Appreciatively, due to the massive technological investments made within the steel industry of Pakistan prior to the Covid-19 pandemic, domestic manufacturers have been able to control theirs costs of rebar for time being, however surmounting inflationary forces are going to further create upward pressure on pricing.
Provisional figures compiled by the Pakistan Bureau of Statistics, in terms of quantity iron and steel scrap imports, a major raw material ingredient used by Steelmakers in Pakistan for manufacturing quality graded rebars, stood at 347,888 tons in October 2021 declining 15.40% year on year. Import volumes have consistently declined over recent months, in terms of quantity imported of iron and steel scrap into Pakistan have plunged by -32.73% in 4MFY22 to 1.227 million tons from 1.824m tons in the same period last year.
A major blockade for scrap importers have been the rising costs of steel scrap in global markets, the situation has been further exacerbated by the steep decline in the rupee-dollar parity, with the currency having declined to historical lows this year.
In the wake of the continuous upward commodity boom of scrap metals in the international market, the scrap prices remain on a bullish trend owing to a pickup in demand after economies began to operate in full swing and governments push to stimulate their respective construction industries across the globe, such as the United States Build Back Better program valued at a record $1.75 trillion are driving up the prices of scrap steel in the global market. Stressing upon further issues faced by the industry, the PALSP stated, “The continuous devaluation of PKR by 5% in the last 30 days has plagued the industry at large, as the USD to PKR parity was at 169 on November 7 and now hovering at a record low of 177 with no support insight. The devaluation of rupee adds to landed import cost of all imported raw materials, directly leading to imported inflationary pressures domestically”.
Pakistan Association of Large Steel Producers (PALSP) notes that the record devaluation in the local currency would directly result in an increase of over 9,000rps/ton to their input costs.
The energy cost in Pakistan, a vital cost component for steelmaking, is double that of the regional peers. Industrial unit effective price in Pakistan ranges between 12.28¢/kwh -16.14¢/kwh, whereas in Vietnam (7.3¢/kwh), India (6.1¢/kwh and 6.8¢/kwh in Maharashtra and Punjab, respectively) and at 6.1¢/kwh in Xinjiang China.
However, in a new record, the National Electric Power Regulatory Authority (NEPRA) on November 30, 2021, has further firmed up charging an additional Rs4.74 per unit fuel cost to consumers for electricity consumed in October. PALSP strongly objects to such inflationary pressures as the decision to have a record energy tariff hike would directly burden consumers by at least another 4,000 rupees/ton.

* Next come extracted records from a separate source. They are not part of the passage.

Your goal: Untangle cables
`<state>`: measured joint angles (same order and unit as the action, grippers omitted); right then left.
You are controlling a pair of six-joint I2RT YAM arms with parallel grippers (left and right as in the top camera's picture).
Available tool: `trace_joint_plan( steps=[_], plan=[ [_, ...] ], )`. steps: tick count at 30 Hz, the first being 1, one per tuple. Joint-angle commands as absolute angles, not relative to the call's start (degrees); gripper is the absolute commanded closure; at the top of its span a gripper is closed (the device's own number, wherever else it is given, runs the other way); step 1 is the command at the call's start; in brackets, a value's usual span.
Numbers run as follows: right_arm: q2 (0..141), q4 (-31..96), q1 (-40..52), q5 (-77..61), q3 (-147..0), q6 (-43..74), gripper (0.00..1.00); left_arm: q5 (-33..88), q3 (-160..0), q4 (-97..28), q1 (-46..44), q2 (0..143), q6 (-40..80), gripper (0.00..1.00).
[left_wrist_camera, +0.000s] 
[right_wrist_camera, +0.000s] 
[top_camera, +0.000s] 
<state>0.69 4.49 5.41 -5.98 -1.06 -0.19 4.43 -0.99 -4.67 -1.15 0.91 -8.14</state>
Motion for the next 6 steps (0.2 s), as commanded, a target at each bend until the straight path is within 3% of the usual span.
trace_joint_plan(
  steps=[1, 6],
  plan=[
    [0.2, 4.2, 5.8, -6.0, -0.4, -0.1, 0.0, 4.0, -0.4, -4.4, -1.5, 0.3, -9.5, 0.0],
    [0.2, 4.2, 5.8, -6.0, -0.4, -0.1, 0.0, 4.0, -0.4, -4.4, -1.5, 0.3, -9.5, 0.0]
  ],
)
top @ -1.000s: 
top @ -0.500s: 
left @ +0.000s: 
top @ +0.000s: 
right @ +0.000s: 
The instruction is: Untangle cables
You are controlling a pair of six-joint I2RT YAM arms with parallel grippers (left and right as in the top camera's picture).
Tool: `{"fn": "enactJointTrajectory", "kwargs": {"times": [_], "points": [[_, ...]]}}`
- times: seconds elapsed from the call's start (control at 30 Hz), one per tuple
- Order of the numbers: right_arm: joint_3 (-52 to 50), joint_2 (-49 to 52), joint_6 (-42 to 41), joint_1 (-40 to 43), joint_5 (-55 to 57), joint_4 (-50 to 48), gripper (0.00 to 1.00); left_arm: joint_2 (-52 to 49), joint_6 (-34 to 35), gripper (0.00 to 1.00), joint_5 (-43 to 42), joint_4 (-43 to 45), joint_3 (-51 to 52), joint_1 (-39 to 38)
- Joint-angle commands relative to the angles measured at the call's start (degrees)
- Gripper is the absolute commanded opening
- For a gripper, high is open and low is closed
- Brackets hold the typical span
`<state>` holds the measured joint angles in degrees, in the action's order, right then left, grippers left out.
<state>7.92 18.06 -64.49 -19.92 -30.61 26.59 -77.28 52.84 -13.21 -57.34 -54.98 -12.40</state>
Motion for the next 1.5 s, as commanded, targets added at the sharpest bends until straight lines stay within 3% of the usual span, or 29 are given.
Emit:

It is important to note that SBP increased the Current Reserve Ratio (CRR) of banks by 20% from 5 to 6 percent. This will further reduce the money supply to industries as banks look to capitalize in government securities lucrative pricing, whereas, the genuine requirement from Steelmakers would be crowded out, leading to further supply shocks and disinvestments in the industry.
PALSP notes that due to increasing inflationary pressures passed on by the government, cost-push inflation would lead to drastic increases in domestic prices if no immediate relief is granted. The SBP policy rate has increased by 20% in its last decision, the PKR has devalued by a whopping 5% in 30 days, NEPRA has increased energy tariffs by a record 23%, whereas supply chain tightness is being further irritated due to the new Covid-19 variant, Omicron, threatening to exacerbate the compounding inflationary pressures at play.